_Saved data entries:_
_____

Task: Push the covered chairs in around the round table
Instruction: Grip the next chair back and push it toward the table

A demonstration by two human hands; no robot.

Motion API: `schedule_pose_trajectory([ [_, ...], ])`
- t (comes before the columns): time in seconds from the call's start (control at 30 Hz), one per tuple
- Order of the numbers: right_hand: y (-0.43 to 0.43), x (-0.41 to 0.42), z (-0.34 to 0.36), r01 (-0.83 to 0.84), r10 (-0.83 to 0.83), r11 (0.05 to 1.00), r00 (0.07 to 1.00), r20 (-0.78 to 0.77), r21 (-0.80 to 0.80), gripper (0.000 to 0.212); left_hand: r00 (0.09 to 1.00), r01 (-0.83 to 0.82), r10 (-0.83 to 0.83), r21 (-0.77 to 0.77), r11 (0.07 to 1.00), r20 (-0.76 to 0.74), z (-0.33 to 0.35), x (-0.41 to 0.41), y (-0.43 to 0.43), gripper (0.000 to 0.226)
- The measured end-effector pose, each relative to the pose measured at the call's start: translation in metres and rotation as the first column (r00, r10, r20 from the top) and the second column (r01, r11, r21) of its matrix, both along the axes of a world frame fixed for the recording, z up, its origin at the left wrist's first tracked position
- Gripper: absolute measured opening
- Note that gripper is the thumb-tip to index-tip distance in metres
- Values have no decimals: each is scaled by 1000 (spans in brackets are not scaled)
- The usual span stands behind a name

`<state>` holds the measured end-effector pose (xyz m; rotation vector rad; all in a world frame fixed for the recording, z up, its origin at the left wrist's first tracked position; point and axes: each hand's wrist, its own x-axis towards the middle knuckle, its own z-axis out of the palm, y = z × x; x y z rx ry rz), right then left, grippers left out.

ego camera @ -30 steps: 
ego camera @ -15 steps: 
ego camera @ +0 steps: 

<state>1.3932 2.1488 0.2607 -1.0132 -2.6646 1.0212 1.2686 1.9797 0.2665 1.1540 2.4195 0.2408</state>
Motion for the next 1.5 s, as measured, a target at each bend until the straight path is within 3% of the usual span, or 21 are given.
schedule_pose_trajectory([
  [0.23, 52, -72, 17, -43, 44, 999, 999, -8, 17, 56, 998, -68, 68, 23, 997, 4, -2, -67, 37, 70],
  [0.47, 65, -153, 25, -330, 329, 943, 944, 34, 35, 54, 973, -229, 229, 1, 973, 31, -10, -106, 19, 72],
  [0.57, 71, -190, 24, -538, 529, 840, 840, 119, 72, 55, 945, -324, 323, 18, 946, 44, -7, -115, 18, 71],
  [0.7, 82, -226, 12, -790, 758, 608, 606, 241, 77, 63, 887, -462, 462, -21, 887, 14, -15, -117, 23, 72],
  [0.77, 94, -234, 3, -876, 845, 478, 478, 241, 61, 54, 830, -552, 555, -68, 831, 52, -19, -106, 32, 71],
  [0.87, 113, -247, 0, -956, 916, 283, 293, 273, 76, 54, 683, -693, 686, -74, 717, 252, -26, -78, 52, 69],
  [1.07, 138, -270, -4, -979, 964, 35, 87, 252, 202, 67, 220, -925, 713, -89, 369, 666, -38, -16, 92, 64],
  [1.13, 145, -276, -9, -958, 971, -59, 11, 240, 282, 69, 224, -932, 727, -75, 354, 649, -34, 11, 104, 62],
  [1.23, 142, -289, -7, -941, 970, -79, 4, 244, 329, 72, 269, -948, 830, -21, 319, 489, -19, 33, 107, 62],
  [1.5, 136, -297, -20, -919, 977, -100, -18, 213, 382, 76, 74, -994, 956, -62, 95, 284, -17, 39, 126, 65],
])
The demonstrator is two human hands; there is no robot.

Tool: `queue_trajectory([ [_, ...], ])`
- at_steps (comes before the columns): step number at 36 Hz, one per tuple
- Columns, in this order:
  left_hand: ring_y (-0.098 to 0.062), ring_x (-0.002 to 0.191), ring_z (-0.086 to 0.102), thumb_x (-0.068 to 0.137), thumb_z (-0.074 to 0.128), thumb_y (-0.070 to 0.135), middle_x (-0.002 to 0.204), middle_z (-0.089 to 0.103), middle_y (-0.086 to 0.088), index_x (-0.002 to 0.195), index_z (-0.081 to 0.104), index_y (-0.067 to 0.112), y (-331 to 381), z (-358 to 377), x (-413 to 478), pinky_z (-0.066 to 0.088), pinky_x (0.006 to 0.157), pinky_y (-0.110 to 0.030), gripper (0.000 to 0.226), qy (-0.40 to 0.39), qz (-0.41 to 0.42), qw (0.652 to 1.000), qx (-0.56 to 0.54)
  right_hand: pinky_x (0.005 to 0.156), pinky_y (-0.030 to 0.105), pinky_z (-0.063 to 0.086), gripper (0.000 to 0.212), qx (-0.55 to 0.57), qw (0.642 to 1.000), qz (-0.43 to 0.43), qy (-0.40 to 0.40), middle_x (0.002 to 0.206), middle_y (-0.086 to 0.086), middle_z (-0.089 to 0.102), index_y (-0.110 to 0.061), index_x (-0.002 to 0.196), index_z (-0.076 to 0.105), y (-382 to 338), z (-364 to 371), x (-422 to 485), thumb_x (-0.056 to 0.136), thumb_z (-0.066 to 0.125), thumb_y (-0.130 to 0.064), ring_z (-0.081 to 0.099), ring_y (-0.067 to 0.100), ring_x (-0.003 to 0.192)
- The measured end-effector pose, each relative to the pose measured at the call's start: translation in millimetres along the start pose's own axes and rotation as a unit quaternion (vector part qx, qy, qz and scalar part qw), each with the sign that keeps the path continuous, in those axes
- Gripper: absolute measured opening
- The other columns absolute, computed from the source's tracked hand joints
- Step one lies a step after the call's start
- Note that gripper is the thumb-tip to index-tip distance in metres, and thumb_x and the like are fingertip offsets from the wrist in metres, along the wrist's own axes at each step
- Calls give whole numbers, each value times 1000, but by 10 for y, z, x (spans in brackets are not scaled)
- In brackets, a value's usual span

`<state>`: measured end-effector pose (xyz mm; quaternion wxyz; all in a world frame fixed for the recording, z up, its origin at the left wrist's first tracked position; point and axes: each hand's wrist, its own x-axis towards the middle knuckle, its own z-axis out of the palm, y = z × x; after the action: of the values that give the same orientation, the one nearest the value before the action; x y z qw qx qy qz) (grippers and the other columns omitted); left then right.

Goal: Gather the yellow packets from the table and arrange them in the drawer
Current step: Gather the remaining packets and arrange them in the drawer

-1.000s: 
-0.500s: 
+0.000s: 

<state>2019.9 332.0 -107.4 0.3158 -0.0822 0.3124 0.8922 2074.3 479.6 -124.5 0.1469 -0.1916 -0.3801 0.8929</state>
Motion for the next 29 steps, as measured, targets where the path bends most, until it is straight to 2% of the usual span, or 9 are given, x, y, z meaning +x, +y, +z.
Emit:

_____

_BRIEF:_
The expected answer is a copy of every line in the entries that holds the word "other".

_RESPONSE AREA:_
- The other columns absolute, computed from the source's tracked hand joints
`<state>`: measured end-effector pose (xyz mm; quaternion wxyz; all in a world frame fixed for the recording, z up, its origin at the left wrist's first tracked position; point and axes: each hand's wrist, its own x-axis towards the middle knuckle, its own z-axis out of the palm, y = z × x; after the action: of the values that give the same orientation, the one nearest the value before the action; x y z qw qx qy qz) (grippers and the other columns omitted); left then right.

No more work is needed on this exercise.